Yesterday we discovered a bug where one of our projects hung and had to be CTRL-C'd. The culprit ended up being one line:
URL url = new URL("http://someurl")
InputStream is = url.openStream()//<---this one
The openStream method is actually shorthand for openConnection().getInputStream(). So it returns a newly instantiated URLConnection and calls getInputStream() on that. The problem is, which the
API won't tell you (but is visible in the
source) is that the default values for connectTimeout and readTimeout are 0. This means, if the connection/read fails, it will continue to try to connect/read forever. While we tested for the connection to be good before we began processing, getting from a URL caused it to hang when the service went down in the middle of processing.

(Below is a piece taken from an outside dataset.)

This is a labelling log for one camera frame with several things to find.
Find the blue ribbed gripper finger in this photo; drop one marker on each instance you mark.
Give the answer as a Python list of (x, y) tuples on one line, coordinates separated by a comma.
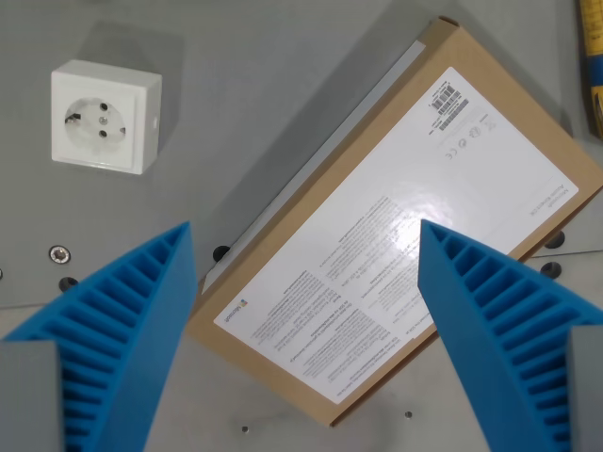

The solution was mentioned in
this StackOverflow question. The solution lies in not creating the InputStream from URL, but from URLConnection and setting the timeouts:
int timeoutMS = 5000 // 5 secs
try {
URL url = new URL("http://someurl")
URLConnection conn = url.openConnection();
conn.setConnectTimeout(timeoutMs);
conn.setReadTimeout(timeoutMs);
InputStream is = conn.getInputStream();
} catch (java.net.UnknownHostException uhe) {
// something useful here
} catch (java.net.SocketTimeoutException ste) {
// something useful here
}
Eric has
posted about this as well (it was his project we learned this from).